Firstly, the light beam is a group of electromagnetic waves and it includes infinite number of electromagnetic waves. 

The electromagnetic waves, on the other hand, travels in fields rather than in space. The electromagnetic interaction occurs through FIELDs. Each object has its own field. When the object moves, it also moves the field that belongs to it along with itself. If the object is in motion, the electromagnetic waves on the field are carried together with the field. The rotation of the platform carries the electromagnetic waves that travel inside the field of rotating platform in the rotation direction.

The rotating platform is a group of objects. It is possible to regard even the smallest part that constitutes the platform as a separate object. To be able to make reasoning, it is enough to think that every spot on the field of the rotating platform has its own field. The movement of an electromagnetic wave going towards the spot target on the rotating platform can only be dependent on the movement of that spot because it moves inside that spot's field. The thing carrying the momentum is not the electromagnetic wave in reality but the field belonging to that spot.

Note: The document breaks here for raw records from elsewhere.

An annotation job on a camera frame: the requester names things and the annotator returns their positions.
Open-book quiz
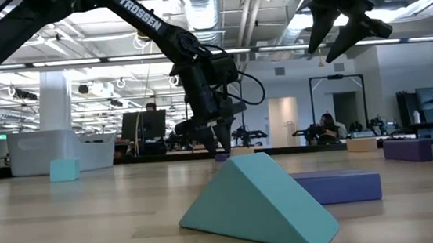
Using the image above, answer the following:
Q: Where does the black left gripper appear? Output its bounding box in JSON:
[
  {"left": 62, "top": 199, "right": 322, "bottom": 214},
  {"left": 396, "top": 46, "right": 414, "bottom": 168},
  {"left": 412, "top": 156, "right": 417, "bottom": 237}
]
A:
[{"left": 168, "top": 58, "right": 251, "bottom": 161}]

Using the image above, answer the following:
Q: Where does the small tan block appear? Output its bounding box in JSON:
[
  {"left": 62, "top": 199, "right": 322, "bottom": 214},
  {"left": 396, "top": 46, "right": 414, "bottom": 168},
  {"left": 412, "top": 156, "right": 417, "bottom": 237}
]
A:
[{"left": 229, "top": 145, "right": 255, "bottom": 157}]

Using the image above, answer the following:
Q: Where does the teal triangular prism block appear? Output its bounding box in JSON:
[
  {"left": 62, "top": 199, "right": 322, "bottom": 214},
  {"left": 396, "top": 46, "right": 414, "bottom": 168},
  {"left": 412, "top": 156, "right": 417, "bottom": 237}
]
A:
[{"left": 173, "top": 145, "right": 342, "bottom": 243}]

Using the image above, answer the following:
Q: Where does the tan rectangular block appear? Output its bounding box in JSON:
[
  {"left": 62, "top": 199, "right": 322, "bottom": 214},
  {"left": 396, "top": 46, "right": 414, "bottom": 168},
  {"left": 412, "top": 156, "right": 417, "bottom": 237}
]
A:
[{"left": 345, "top": 136, "right": 380, "bottom": 155}]

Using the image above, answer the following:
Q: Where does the large purple block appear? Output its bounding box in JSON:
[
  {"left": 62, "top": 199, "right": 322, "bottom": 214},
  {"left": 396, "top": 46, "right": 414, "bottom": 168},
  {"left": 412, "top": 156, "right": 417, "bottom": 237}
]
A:
[{"left": 290, "top": 165, "right": 384, "bottom": 209}]

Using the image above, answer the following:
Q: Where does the purple rectangular block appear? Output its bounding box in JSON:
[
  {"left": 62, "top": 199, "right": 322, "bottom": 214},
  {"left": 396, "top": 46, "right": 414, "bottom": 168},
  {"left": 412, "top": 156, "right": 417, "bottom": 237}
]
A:
[{"left": 382, "top": 136, "right": 433, "bottom": 165}]

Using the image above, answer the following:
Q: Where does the teal cube block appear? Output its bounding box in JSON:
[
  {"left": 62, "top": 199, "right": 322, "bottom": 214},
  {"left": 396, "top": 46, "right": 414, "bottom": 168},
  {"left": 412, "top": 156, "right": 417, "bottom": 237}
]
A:
[{"left": 48, "top": 156, "right": 81, "bottom": 183}]

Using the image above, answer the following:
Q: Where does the black computer monitor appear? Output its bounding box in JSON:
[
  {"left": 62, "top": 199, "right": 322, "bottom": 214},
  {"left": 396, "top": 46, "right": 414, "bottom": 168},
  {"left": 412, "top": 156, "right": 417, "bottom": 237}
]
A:
[{"left": 119, "top": 109, "right": 169, "bottom": 143}]

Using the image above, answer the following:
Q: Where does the black office chair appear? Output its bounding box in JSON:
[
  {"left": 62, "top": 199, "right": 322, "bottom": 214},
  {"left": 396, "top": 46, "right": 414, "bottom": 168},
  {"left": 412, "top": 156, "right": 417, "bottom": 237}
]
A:
[{"left": 316, "top": 130, "right": 341, "bottom": 147}]

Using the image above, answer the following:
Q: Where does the long ceiling light bar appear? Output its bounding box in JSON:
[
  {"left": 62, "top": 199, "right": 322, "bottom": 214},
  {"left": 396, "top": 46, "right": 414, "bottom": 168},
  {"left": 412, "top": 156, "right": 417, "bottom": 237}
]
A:
[{"left": 0, "top": 27, "right": 433, "bottom": 81}]

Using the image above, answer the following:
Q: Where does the white column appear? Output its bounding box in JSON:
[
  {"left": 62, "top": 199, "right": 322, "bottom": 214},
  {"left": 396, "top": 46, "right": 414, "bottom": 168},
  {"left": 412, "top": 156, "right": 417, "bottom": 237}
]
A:
[{"left": 34, "top": 69, "right": 76, "bottom": 133}]

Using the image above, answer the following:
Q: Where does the white plastic bin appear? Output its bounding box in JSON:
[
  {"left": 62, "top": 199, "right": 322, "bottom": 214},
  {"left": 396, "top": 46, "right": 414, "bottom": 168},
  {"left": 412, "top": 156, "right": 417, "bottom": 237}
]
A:
[{"left": 6, "top": 124, "right": 119, "bottom": 179}]

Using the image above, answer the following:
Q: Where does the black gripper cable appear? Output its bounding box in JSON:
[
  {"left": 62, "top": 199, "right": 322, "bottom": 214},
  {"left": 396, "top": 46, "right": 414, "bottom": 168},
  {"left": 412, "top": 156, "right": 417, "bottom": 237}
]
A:
[{"left": 200, "top": 38, "right": 268, "bottom": 111}]

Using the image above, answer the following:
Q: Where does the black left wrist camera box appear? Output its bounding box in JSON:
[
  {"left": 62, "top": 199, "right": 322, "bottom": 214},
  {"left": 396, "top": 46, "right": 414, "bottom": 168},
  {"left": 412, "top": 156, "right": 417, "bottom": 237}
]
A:
[{"left": 209, "top": 51, "right": 240, "bottom": 86}]

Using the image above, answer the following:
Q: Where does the black frame stand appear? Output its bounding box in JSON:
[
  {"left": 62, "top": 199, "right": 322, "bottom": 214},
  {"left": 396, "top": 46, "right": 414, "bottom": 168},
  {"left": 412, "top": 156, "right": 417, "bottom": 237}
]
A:
[{"left": 308, "top": 71, "right": 370, "bottom": 137}]

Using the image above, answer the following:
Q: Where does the black ceiling cord reel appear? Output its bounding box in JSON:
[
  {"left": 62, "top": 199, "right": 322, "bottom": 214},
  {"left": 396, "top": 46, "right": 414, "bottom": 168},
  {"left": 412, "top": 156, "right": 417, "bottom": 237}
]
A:
[{"left": 135, "top": 28, "right": 154, "bottom": 45}]

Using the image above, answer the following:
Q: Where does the silver ventilation duct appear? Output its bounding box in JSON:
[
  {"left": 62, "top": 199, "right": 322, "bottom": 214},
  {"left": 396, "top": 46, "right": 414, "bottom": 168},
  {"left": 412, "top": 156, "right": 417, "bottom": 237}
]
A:
[{"left": 180, "top": 0, "right": 226, "bottom": 49}]

Crazy, is not it? I also think so.

THE RESULTS OF THE EXPERIMENT

The results of this experiment are really profound. No matter in what way this experiment is concluded, it will be very influential on the general theory of physics. It is a fact that some mistakes were made in the basic theory of the physics. This experiment will show us where these mistakes were made and what is correct. 

Of course, my heart wishes that this experiment would lead to such a certain result that it would prevent any kind of argument and that it would verify (c+v)(c-v) mathematics because this is for the benefit of everyone. In that case, the Electromagnetic Theory and the Relativity Theory would combine and both these theories would get rid of their lacks mistakes substantially. The future of physics would be open and physics would go a lot further.

If an opposite result comes about, I think that would be really bad because we would get into a dark era in which we would not know what is true and what is not in physics. This is not an desirable thing.

I am not pessimist about the result of this experiment at all because I will be committing myself to Albert Einsteinís Universal Velocity of Light postulate. I have always believed in that postulate.